Re: [emacs-bidi] Suboptimal display-reordering in minibuffer

Hi people,

First, thanks Eli and all contributors for the remarkable effort, and all the recent progress!

On Sat, Jun 26, 2010 at 10:17 PM, Larry Denenberg <address@hidden> wrote:

>> Suppose . . . I type a Hebrew control character, say control-bet,

>> which has no command binding. I quite properly get the message
>> "control-bet is undefined" in the minibuffer. But because it starts
>> with a Hebrew character, it gets shoved against the right margin,
>> which is wrong.

Note that there are two separate issues:

(1) Directionality (I'll use here B to represent hebrew Bet):

Should the message be displayed "is undefined B^" (RTL paragraph dir) or "^B is undefined" (LTR paragraph dir)

(2) Alignment (to right or left margin) - where that message is to be displayed. It makes sense to align to the "start" direction (i.e. right for RTL and left for LTR), but AFAIK this is a matter of style and not within the scope of the unicode standard.

(2) is a relatively minor problem, while (1) could be a real source for confusion to the reader.

>
>Why is it wrong?

I suppose I should be hesitant since I've been quite properly rebuked
for insufficiently reflective use of the words "quite properly" in
another thread, but I'll take a shot anyway: It's wrong because this is
an LTR sentence that happens to start with an RTL character, so the bidi
code comes to the wrong conclusion about directionality. If the message
were instead "Key control-bet is undefined" we'd agree that it's LTR
with a single inserted RTL, right? Just because the RTL character is at
the beginning of the sentence doesn't make the sentence RTL.

True. There is no way to the determine 100% surely the correct direction of a sentence out of context. That is why the unicode standard leaves the freedom for "higher level protocol" to set that ( http://unicode.org/reports/tr9/ HL1) .

When such information is not available, a simple default algorithm is described by the standard (rules P2, P3). This is implemented by common bidi reordering libs, and I guess this is the reason for what you see here.

Aren't problems like this the entire raison d'etre of the invisible RLM
and LRM characters?

One of the main reasons. True. But, depending on the bidi reordering function used, the application might be able to achieve the results by providing this "higher level choice" itself.

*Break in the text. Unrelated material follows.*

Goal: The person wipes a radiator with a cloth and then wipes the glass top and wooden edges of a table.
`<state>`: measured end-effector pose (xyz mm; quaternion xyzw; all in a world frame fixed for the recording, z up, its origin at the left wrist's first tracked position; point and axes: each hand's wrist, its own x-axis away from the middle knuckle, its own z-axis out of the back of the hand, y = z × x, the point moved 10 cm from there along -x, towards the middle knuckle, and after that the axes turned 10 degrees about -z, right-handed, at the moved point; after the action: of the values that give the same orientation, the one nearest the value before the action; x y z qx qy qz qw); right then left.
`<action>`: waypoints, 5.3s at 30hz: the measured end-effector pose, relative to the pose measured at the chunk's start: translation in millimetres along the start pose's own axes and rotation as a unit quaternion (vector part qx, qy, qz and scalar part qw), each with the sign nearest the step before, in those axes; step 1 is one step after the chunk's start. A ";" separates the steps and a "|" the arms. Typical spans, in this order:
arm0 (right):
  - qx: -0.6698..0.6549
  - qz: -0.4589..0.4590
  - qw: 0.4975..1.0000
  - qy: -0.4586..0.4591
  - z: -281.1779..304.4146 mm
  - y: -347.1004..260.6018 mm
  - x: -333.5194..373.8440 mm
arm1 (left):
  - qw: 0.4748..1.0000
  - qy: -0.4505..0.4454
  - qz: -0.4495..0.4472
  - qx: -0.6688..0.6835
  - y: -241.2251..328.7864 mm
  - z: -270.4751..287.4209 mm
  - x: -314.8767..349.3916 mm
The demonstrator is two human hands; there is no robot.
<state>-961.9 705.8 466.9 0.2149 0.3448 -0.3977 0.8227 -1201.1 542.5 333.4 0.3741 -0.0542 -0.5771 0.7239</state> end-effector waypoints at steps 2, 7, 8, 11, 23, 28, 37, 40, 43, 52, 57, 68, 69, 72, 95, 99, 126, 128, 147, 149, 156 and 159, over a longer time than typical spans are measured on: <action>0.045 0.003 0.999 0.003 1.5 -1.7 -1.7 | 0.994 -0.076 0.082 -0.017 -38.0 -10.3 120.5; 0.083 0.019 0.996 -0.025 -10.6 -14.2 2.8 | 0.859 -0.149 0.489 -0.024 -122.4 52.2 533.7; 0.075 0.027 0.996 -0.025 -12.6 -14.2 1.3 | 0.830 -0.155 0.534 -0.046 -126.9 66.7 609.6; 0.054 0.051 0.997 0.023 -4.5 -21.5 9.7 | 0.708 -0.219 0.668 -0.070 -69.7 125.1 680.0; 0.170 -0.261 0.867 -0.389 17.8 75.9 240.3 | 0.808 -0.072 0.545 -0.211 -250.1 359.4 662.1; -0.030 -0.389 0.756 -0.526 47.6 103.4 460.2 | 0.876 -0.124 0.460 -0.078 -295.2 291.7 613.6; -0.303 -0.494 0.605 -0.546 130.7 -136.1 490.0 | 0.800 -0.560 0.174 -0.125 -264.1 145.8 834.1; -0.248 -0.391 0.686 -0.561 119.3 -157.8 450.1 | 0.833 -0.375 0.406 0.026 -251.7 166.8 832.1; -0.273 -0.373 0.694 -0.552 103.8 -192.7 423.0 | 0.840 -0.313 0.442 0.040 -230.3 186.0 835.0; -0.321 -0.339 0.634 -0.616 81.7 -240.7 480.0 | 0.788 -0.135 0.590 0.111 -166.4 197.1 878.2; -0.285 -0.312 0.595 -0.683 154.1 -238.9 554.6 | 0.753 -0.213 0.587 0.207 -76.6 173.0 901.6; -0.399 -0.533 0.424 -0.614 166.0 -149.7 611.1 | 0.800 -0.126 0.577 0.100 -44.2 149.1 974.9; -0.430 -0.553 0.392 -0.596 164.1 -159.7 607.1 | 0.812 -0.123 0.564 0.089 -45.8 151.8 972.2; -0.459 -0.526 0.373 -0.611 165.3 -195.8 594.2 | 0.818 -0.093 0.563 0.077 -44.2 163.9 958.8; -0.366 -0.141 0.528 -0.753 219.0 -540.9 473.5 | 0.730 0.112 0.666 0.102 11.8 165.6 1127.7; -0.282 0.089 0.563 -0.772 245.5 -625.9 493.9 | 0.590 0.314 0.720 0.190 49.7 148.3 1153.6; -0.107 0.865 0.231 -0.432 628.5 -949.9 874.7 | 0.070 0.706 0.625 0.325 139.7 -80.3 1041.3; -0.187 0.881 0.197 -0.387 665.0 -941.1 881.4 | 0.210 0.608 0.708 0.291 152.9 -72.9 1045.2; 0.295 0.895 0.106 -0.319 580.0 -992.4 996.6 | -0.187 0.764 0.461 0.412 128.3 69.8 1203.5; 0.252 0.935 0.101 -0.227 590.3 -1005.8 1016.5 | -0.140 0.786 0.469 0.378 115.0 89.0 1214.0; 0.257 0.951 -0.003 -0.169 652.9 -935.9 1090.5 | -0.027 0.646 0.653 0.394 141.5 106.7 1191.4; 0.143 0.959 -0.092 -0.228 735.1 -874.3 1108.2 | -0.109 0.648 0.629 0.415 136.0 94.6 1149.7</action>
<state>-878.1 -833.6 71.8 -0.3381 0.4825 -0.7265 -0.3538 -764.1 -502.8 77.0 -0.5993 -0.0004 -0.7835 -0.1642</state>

With libfribidi, the "pbase_dir" input parameter can be used for that.

>> Since system minibuffer are always in English, maybe the minibuffer
>> should never be in display reorder mode.
>
>What do you mean by ``minibuffer are always in English''? The
>language and the paragraph direction are not necessarily related.

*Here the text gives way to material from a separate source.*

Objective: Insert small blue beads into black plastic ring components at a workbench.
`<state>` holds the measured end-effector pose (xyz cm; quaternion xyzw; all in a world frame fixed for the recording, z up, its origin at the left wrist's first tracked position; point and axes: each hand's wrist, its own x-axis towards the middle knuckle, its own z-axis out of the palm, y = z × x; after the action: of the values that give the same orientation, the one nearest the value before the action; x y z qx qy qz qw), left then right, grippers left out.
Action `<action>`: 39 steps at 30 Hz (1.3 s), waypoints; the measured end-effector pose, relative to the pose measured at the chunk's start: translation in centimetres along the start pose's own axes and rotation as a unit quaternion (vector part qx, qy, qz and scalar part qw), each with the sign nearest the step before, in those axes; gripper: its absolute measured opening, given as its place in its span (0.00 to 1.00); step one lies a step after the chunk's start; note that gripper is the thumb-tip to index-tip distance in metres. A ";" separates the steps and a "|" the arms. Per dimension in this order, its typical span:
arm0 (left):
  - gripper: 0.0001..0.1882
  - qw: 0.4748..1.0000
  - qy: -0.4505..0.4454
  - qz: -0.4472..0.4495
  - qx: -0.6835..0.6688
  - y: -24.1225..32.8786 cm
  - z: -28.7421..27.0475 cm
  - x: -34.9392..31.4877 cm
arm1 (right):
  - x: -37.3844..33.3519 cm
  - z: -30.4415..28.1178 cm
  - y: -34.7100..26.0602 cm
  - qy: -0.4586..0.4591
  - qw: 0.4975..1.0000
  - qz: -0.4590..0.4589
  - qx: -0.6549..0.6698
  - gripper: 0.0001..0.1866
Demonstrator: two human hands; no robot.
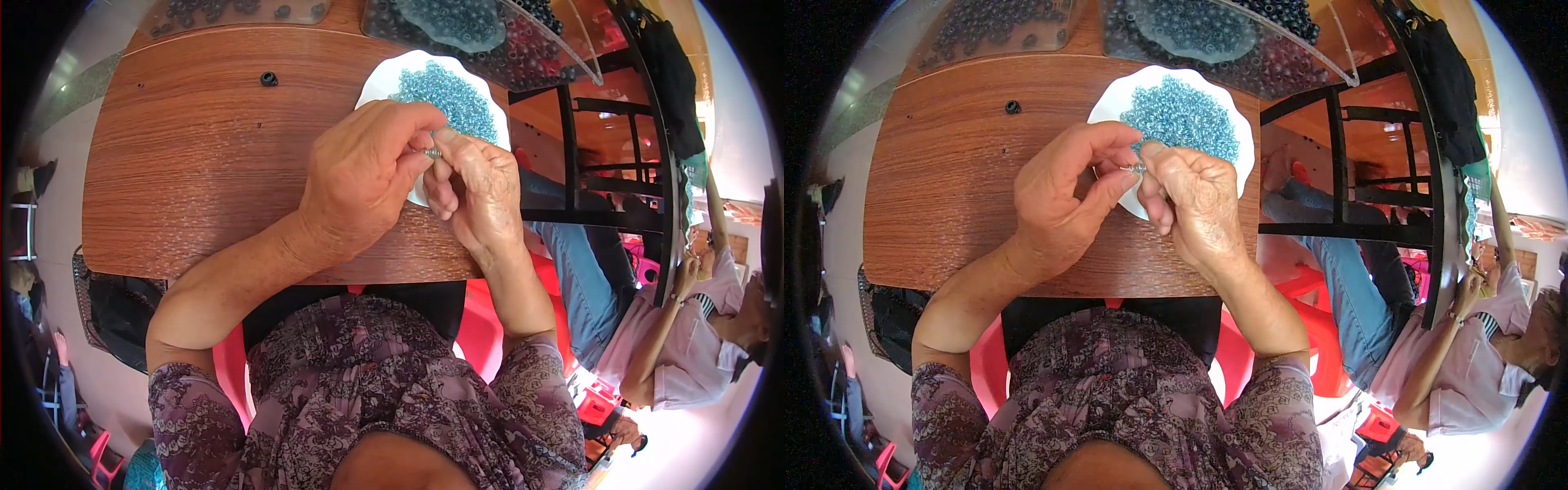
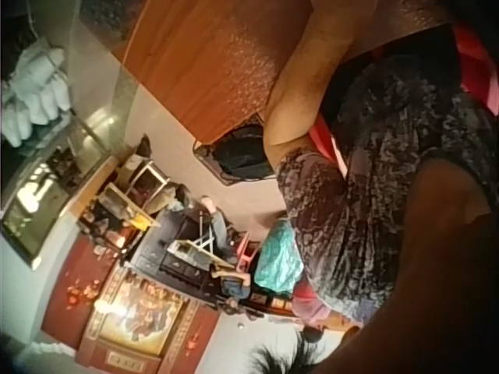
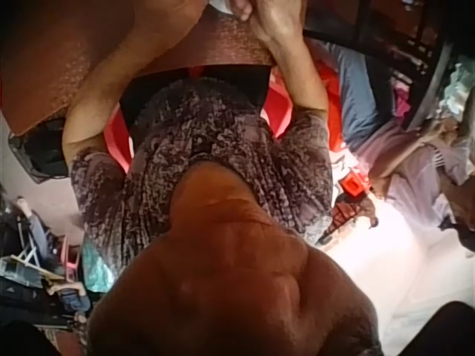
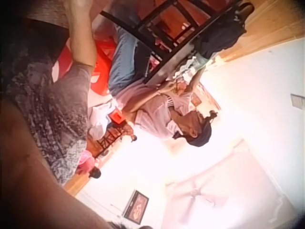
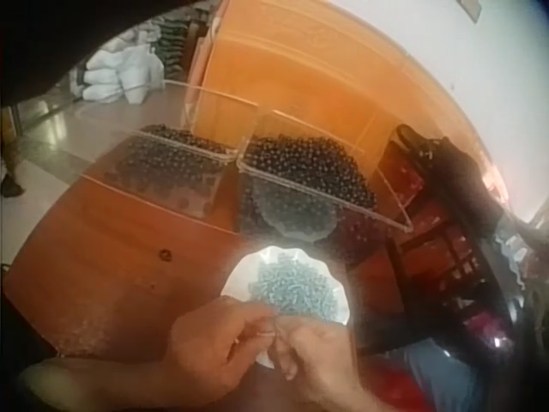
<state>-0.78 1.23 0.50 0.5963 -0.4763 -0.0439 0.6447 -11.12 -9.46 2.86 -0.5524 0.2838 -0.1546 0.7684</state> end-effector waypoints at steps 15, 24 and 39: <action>0.16 0.993 -0.019 -0.092 -0.071 -0.3 -0.5 -0.4 | -0.8 0.2 0.1 0.011 0.981 -0.129 -0.143 0.09; 0.16 0.991 -0.032 -0.099 -0.086 -0.2 -0.4 -0.4 | -0.7 0.0 0.0 0.004 0.987 -0.088 -0.131 0.15; 0.08 0.997 -0.040 -0.047 -0.039 -0.4 -0.5 -0.1 | -0.6 -0.2 1.1 0.002 0.975 -0.157 -0.158 0.09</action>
<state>-0.31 1.56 0.24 0.5902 -0.4710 -0.1167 0.6452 -11.80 -8.88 1.94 -0.7040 0.2159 -0.2273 0.6373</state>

More precisely, I meant "the messages displayed by the minibuffer were
written in English with intended left-to-right logic; RTL characters in
these messages are implicitly quoted, carrying no semantic meaning".
Are there examples of minibuffer messages that we agree should be RTL?

IMO, since the echo messages are typically one-liners, their directionality should be defined by their language.

In Unix, if the message is translated to an RTL language (i.e. if LC_MESSAGES is Arabic/Hebrew/Persian and the proper entry exists in the translation file), then dir should be RTL.

Otherwise (as in the case you reported indeed), it should be set LTR.

I think this should work correctly 99% of the cases (In fact, at the moment, I cannot think any realistic case where it would fail).

>I think this is because the minibuffer and the echo area are not the
>same thing. They just use the same portion of the Emacs display.

Absolutely correct. Learn something new every day.

>Does it work to set bidi-display-reordering in two buffers named
>" *Echo Area 0*" and " *Echo Area 1*"?

Absolutely correct again! So now I can have it if I really want it.

>> Another way to handle the case of an English paragraph that starts with
>> a Hebrew character is to insert an LRM. In this case that would need to
>> be done by the code that finds character bindings. I think that code
>> should indeed be sensitive to the fact that the unbound character it's
>> about to echo might set display direction.
>

>The main point here is deciding whether echo area messages should be
>displayed with left-to-right paragraph direction forced on the display
>engine. Are we sure this is the case? Cannot there be echo area
>messages that we want to display with the right-to-left direction?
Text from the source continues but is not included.